On the corner of UCL’s campus, there is a Waterstones on Gower Street. I would come to this Waterstones every Friday, as it would be the place where I would part with my friend after eating some of the free food generously provided by Hare Krishna nearby. Because the food would be mostly potatoes and barely, I would need a shot of espresso to get through the rest of my evening. Conveniently, Waterstones was right next to the intersection where we would part ways for our afternoons, and I would come inside to have my coffee.
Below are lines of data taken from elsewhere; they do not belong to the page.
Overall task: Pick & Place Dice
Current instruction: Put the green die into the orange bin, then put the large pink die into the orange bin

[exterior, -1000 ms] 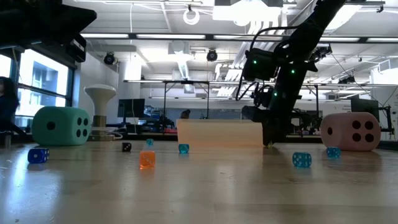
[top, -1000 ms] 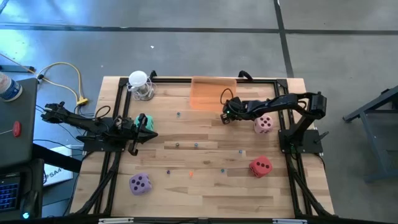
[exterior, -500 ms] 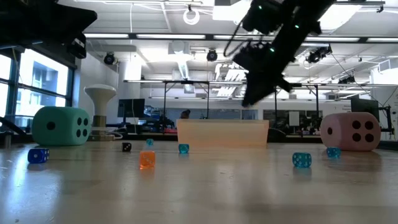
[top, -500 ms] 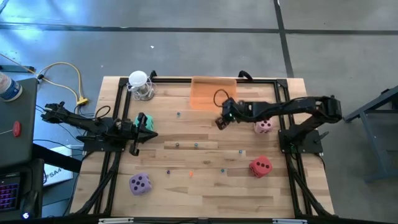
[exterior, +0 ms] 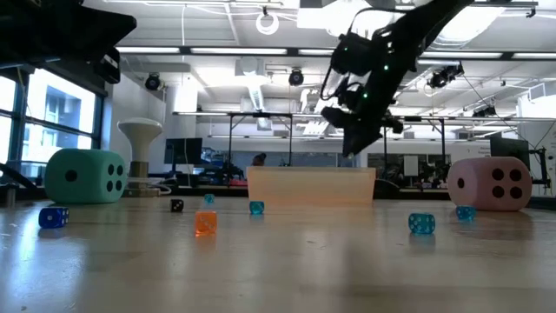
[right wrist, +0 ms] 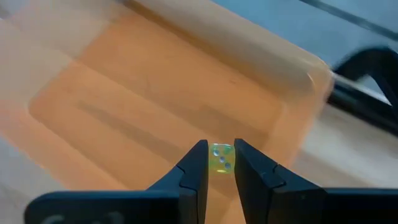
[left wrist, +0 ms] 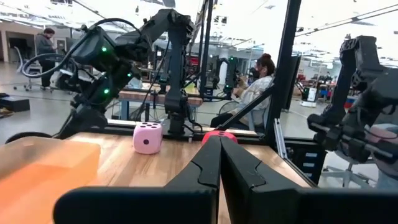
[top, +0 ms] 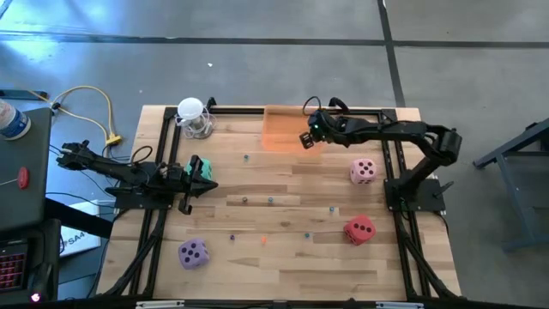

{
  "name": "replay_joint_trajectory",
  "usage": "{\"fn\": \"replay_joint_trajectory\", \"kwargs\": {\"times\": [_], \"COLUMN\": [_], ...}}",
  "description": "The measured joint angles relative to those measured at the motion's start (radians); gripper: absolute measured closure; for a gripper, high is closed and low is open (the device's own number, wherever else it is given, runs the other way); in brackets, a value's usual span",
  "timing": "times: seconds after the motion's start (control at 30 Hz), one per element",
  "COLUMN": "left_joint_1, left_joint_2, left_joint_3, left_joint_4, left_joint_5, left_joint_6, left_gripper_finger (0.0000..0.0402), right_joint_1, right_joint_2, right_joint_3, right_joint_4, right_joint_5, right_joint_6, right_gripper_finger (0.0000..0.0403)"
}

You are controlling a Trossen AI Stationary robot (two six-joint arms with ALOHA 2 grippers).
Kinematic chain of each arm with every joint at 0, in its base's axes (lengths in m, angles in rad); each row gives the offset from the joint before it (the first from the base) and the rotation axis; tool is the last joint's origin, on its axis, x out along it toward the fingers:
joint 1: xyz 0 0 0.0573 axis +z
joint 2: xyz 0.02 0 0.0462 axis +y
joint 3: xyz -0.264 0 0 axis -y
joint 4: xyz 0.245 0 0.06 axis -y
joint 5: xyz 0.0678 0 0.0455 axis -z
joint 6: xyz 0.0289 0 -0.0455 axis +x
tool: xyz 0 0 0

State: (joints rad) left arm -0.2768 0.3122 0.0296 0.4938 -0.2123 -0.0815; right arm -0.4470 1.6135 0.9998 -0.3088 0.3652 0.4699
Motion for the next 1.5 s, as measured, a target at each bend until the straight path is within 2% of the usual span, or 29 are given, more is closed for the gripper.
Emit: {"fn": "replay_joint_trajectory", "kwargs": {"times": [0.1, 0.2, 0.47, 0.57, 0.7, 0.8, 0.93, 1.3, 1.5], "left_joint_1": [0.0, 0.0, 0.0, 0.0, 0.0, 0.0, 0.0, 0.0, 0.0], "left_joint_2": [0.0, 0.0, 0.0, 0.0, 0.007, 0.019, 0.048, 0.092, 0.092], "left_joint_3": [0.0, 0.0, 0.0, 0.0, 0.0, 0.0, 0.0, 0.0, 0.0], "left_joint_4": [0.0, 0.0, -0.008, -0.008, -0.014, -0.015, -0.016, -0.015, -0.014], "left_joint_5": [0.0, 0.0, 0.001, 0.001, 0.001, 0.001, 0.002, 0.002, 0.002], "left_joint_6": [-0.003, -0.033, -0.048, -0.047, -0.047, -0.047, -0.048, -0.05, -0.051], "left_gripper_finger": [0.0401, 0.0401, 0.0401, 0.0401, 0.0401, 0.0401, 0.0401, 0.0401, 0.0401], "right_joint_1": [-0.017, -0.022, -0.011, -0.003, 0.043, 0.073, 0.109, 0.218, 0.238], "right_joint_2": [0.027, 0.045, 0.044, 0.039, 0.01, -0.021, -0.062, -0.126, -0.126], "right_joint_3": [0.001, 0.001, 0.002, 0.004, 0.054, 0.099, 0.146, 0.155, 0.155], "right_joint_4": [0.066, 0.099, 0.109, 0.114, 0.114, 0.097, 0.078, 0.095, 0.094], "right_joint_5": [-0.002, -0.001, -0.003, 0.006, 0.128, 0.169, 0.169, 0.153, 0.159], "right_joint_6": [-0.053, -0.105, -0.089, -0.164, -0.301, -0.336, -0.321, -0.453, -0.475], "right_gripper_finger": [0.0342, 0.032, 0.0196, 0.0153, 0.0116, 0.0096, 0.0076, 0.0063, 0.0018]}}
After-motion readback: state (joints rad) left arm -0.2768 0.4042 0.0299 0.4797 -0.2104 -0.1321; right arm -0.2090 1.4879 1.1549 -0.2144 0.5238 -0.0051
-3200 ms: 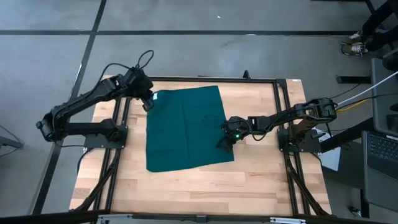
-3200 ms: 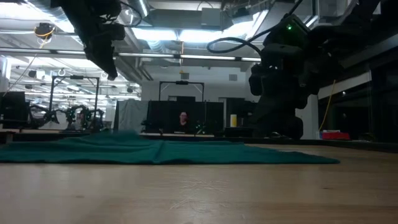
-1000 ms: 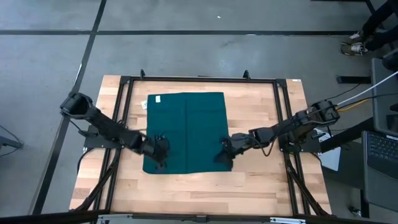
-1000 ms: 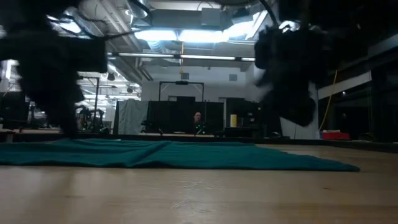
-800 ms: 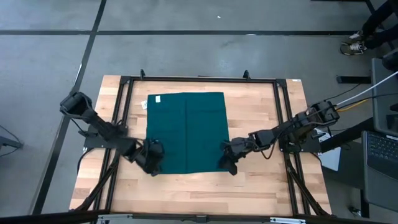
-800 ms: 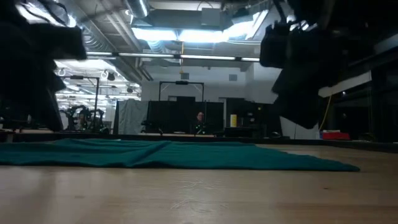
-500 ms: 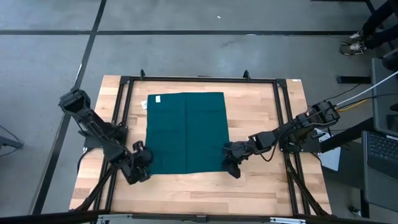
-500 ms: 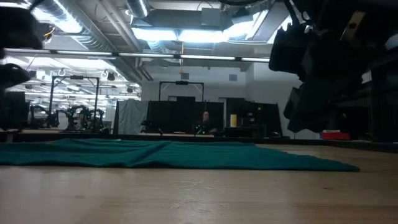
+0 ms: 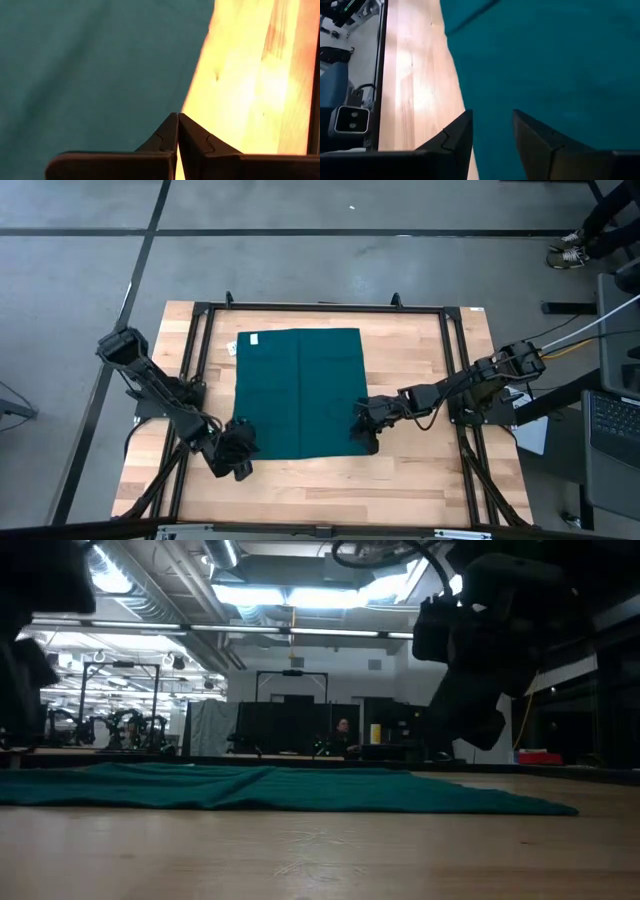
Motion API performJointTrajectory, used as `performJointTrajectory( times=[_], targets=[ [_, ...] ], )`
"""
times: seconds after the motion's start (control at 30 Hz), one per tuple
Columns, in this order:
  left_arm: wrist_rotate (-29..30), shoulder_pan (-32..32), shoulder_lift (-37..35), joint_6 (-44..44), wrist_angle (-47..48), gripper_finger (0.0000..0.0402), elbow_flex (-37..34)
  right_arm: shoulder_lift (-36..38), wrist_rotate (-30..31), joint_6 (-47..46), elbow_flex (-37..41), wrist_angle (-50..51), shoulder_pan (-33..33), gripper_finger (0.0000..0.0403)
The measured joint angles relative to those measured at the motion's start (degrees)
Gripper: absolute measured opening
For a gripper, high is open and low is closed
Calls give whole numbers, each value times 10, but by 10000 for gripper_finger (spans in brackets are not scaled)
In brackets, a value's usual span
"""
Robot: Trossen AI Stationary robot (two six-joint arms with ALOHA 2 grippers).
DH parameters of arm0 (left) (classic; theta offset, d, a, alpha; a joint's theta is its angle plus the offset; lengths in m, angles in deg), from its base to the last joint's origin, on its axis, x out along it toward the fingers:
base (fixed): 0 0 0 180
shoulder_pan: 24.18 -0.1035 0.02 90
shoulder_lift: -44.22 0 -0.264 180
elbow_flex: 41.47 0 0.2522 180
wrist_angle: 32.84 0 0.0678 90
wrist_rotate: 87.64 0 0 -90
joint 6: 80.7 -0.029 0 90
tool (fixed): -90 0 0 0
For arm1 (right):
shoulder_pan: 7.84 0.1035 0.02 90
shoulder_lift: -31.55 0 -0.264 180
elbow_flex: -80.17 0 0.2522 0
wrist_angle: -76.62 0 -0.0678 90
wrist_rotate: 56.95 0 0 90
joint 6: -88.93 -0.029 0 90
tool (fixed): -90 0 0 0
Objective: Fold microfiber towels
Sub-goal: Fold the blue napkin
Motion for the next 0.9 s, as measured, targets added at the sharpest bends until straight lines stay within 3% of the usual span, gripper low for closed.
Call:
performJointTrajectory(
  times=[0.17, 0.33, 0.57, 0.9],
  targets=[
    [-5, -27, 65, -19, -120, 4, 0, 0, 40, 13, 0, -18, -21, 143],
    [106, -57, 91, 25, -197, 3, 0, 0, 62, 34, 0, -46, -103, 127],
    [111, -77, 91, 15, -198, 3, 2, 0, 31, 97, 0, -23, -206, 115],
    [105, -109, 91, 15, -165, 2, 3, -5, -3, 163, -1, -15, -315, 136]
  ],
)
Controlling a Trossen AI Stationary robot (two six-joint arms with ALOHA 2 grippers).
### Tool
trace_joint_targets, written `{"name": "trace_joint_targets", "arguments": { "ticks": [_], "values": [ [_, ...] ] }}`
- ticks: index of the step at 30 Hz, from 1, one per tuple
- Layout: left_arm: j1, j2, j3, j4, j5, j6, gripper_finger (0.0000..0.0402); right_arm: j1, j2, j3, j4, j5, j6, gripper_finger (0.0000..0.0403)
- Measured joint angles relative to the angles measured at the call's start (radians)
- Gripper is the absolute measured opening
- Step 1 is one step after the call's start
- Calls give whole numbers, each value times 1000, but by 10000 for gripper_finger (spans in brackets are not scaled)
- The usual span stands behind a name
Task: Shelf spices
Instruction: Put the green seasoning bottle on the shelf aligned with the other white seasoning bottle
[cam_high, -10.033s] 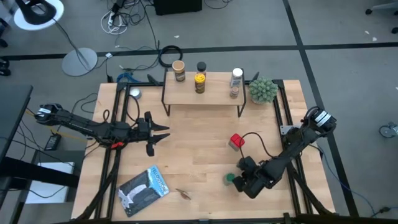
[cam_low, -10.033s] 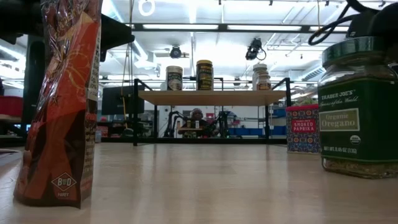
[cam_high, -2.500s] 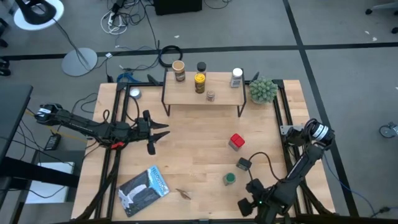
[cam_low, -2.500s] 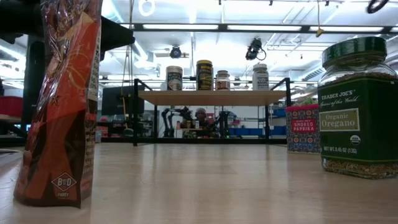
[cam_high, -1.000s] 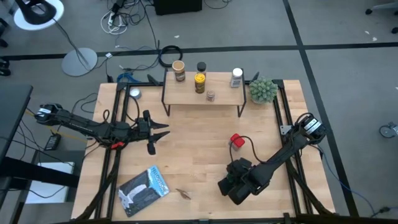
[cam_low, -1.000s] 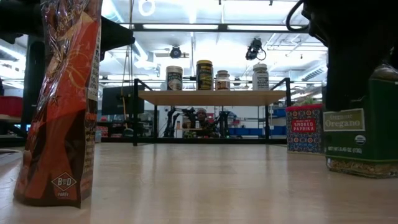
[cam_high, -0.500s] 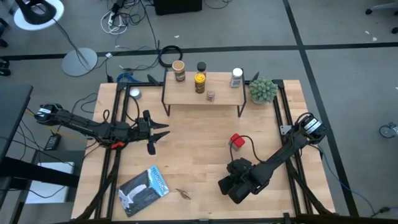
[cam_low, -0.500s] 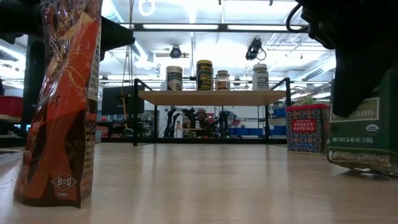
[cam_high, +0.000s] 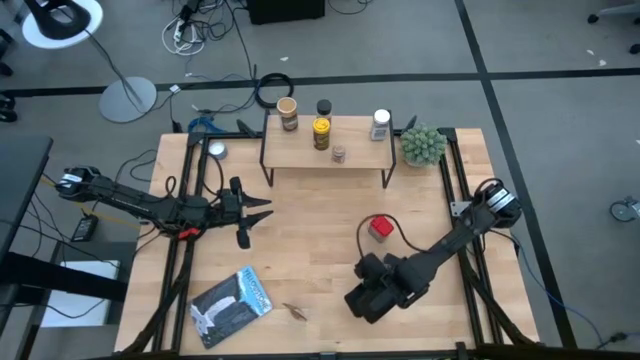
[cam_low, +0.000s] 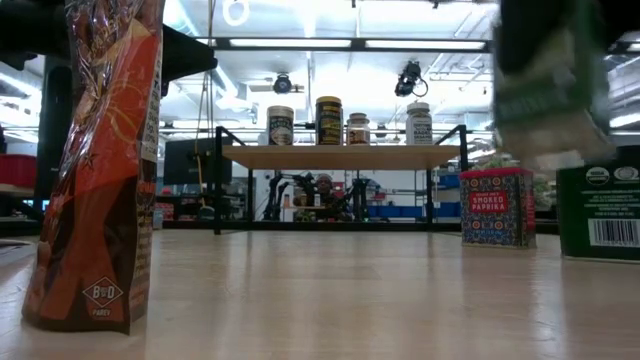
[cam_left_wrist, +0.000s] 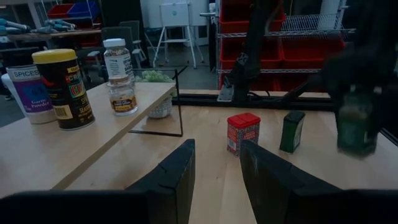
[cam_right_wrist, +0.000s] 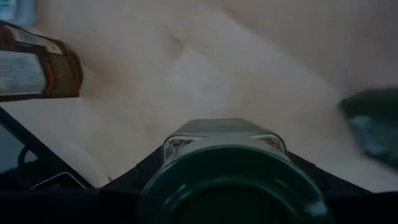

Today, I came Waterstones to find The Agony of Eros by Byung-Chul Han, per suggestion by a professor with whom I will be doing an independent study next semester. After finding out that the store does not have the book in stock, I decided to spend the rest of my day in the store doing some light reading before I had to find my way back to the library and fill my backpack with the theory and history about Victorian conceptions of love and Jane Eyre by Charlotte Bronte. After wandering the philosophy section of the store for a bit, I picked up The Art of Travel by Alain de Botton.
I never really liked Alain de Botton’s writing because I think that many of his ideas are quite underdeveloped in his books, but I do like his writing style for his flamboyance that errs on the side of pretentiousness. Nevertheless, his ideas are one of the first ideas I have come across in love, especially violent love, and as a permanent resident of London, he has quite the status of a celebrity here. I probably won’t read his works when I return to the States, so I might as well read some more Alain de Botton while I still have the incentives to do so from the act of traveling.
I sat in a cozy protrusion to the outside where six windows surrounded a single table that was only marginally bigger than my desk in second grade. Outside, there is a man playing the bagpipes. I appreciated him for doing what he does, as I have often viewed street music as a means to make the everyday enjoyable. Today was no exception, so I sat down and worked my way through the book while occasionally checking my phone for some messages on Whatsapp and emails on Gmail. Occasionally, I would need to pee in the only bathroom in the store in the basement.
I have always appreciated bookstores for their ability to offer everything I want to read through a space that brought me comfort. I reflect on the times as a child when I would spend my entire afternoon at the Penn Bookstore reading books that I was never allowed to read at home. But, alas, there can only exist so many bookstores in the world because of people like me.